Felix left the shop angrily, and now sought his old acquaintance, Ephraim Staub. But the latter shrugged his shoulders, said that he had already done a great deal for the Baron for the sake of his respectful devotion to him; he relied upon his honor, but still the notes of a minor were not legal, and all men were mortal, and if anything should happen to the young Baron who would answer to him, Ephraim Staub, that the young gentleman's papa would not throw him together with his notes, which in the eyes of the law were not legal, out of the door?

Felix chewed the knob of his riding-whip angrily. Then carefully feeling his way, the usurer ventured an infamous proposition.

"Certainly a note with your father's acceptance--that would be safe--the old gentleman would certainly redeem that--one could always apply the thumbscrews to one's papa." Ephraim could assure the Baron that young people of the best families--he must, alas, conceal the names--had given him this kind of guarantee.

For a long time the true signification of this speech was wholly dark to Felix, but at length he understood, then he did not even take the trouble to fall into a rage, only threw back his head arrogantly and raised his riding-whip to the usurer as one strikes a cur who has ventured too near.

How did it happen that three days later he returned to Ephraim Staub and made out the note in the shameful manner which the latter had desired of him? Yes; how did it happen? Felix no longer knows.
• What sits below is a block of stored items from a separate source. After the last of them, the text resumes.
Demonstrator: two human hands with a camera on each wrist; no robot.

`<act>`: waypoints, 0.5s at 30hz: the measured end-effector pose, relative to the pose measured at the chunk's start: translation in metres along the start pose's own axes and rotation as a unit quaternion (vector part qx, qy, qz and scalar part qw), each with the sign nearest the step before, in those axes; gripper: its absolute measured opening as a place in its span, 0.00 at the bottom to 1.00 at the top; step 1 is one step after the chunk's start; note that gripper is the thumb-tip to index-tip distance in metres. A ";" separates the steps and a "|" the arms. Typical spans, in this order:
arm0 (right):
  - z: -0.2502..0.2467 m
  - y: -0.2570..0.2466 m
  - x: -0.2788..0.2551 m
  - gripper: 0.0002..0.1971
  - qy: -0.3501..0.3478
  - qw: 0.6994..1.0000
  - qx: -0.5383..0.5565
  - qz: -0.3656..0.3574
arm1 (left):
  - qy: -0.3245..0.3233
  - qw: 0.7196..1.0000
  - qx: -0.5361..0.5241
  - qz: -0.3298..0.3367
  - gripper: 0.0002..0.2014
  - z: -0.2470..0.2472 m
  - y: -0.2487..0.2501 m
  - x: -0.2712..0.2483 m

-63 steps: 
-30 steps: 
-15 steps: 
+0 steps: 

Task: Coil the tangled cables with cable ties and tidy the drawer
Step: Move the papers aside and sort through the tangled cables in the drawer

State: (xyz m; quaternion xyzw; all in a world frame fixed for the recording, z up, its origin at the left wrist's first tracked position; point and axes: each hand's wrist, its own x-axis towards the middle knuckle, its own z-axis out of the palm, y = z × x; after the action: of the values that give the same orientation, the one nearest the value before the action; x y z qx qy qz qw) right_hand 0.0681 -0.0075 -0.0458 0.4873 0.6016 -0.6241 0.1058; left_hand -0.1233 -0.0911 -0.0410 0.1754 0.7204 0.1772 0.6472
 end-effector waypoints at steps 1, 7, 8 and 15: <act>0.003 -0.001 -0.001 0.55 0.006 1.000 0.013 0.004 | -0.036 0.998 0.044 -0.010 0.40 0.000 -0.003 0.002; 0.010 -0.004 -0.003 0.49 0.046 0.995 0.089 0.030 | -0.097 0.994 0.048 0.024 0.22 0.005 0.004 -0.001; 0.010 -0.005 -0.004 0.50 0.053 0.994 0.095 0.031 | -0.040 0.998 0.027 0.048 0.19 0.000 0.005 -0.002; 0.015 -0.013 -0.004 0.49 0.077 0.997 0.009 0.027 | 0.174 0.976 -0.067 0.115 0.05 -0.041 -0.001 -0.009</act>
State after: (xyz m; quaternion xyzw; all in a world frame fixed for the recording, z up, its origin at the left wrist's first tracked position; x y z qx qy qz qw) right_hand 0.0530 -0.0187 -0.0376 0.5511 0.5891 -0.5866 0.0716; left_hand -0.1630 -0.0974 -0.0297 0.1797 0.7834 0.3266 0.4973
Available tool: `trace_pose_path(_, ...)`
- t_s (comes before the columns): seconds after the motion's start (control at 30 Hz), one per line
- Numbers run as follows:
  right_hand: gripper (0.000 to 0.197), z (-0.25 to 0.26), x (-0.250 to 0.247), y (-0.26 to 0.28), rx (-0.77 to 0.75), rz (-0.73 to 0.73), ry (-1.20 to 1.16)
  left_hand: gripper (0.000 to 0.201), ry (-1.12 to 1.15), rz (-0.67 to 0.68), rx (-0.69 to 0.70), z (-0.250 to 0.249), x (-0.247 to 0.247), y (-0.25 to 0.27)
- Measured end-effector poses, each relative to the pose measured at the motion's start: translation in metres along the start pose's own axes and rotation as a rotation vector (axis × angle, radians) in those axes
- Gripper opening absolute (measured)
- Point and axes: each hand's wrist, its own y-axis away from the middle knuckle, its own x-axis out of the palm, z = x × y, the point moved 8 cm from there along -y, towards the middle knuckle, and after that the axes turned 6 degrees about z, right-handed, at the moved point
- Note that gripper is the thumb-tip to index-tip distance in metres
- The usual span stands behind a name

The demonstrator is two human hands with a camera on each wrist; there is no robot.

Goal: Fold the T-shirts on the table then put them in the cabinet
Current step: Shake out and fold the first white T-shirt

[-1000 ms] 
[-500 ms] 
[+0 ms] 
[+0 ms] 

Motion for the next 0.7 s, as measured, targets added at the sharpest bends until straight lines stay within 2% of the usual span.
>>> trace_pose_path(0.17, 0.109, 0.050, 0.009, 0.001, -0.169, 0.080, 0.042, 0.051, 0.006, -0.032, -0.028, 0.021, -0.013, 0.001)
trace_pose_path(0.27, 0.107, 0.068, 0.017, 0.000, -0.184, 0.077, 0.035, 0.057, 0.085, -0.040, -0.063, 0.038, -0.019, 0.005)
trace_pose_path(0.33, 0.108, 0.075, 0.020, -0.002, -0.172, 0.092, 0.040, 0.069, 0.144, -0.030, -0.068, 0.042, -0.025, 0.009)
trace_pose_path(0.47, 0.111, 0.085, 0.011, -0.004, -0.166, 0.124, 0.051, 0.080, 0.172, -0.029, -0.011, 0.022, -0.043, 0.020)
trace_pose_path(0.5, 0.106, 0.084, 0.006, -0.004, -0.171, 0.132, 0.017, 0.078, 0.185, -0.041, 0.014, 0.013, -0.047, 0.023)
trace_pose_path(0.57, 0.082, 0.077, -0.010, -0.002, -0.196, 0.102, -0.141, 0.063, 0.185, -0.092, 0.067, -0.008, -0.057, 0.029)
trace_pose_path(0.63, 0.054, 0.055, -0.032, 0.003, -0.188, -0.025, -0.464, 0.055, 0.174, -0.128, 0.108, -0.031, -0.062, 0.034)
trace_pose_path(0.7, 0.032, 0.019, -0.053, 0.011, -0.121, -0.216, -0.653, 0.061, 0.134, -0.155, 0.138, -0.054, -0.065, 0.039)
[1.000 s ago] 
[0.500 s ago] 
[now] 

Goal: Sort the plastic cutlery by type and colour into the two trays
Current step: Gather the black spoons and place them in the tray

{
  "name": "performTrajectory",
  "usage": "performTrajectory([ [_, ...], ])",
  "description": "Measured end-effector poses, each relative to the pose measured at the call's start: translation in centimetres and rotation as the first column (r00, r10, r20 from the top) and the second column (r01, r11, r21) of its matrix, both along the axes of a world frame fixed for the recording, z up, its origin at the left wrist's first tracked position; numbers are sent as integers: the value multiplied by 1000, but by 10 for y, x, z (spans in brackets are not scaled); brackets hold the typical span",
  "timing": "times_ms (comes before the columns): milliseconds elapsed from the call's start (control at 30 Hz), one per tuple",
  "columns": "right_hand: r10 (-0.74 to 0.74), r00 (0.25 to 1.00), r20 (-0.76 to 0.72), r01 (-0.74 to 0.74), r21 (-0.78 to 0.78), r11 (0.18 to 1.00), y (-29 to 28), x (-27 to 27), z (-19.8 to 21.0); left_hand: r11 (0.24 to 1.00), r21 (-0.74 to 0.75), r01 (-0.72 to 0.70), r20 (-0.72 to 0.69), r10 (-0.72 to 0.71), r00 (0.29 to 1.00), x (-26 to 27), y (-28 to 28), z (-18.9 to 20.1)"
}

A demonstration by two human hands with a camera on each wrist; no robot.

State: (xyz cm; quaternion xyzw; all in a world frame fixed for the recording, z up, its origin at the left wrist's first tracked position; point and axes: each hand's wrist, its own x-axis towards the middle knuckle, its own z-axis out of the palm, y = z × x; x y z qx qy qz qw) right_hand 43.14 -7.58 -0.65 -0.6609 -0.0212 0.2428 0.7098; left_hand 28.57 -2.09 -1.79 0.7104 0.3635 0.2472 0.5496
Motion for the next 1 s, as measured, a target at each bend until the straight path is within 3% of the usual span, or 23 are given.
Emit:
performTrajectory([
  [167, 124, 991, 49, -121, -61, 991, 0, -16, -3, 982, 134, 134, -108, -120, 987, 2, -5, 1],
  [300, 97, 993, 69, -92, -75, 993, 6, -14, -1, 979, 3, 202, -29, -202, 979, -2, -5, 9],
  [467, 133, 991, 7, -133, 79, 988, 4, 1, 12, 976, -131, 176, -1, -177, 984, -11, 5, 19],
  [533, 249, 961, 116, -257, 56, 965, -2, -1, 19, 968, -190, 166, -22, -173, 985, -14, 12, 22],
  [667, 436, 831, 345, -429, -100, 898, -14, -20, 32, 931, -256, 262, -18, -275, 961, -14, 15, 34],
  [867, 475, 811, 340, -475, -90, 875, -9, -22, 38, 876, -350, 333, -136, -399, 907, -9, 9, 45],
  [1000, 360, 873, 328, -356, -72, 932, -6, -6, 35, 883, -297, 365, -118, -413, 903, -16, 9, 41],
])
If he knew, he could perhaps understand his crime to-day, but he does not understand it.

His memory is a blank concerning the three days in which he had slowly sunk to forgery; there is a dark spot, a chasm in his recollection; he can only take it up again in the moment when, exhausted as if after weeks of fever, bathed in cold sweat, and groping along the walls, he crept from Ephraim's shop to the jeweller's; how suddenly he was frightened at the gargoyle on the cornice of a house, frightened because the head laughed.

From this moment he was not happy for a second, not even with Juanita. Strangely enough, his passion for her now was completely in the background; it fled.

It seemed to him that a monster sat upon his back and buried two iron claws in his shoulders, and blew in his ears with his hot, terrible breath.

The evening on which Juanita was to show her splendid beauty and her empirical dancing to the audience of the opera house arrived.

A warm, September evening. There had been a hard shower; there was an odor of wet stone and marble as Felix went to the theatre. By turns he shook with cold and grew feverish, he suffered with a severe cold. The theatre was still only sparsely filled. When he took his seat in one of the front rows he noticed that people pointed him out to each other and whispered his name. He was a celebrity--Juanita's lover!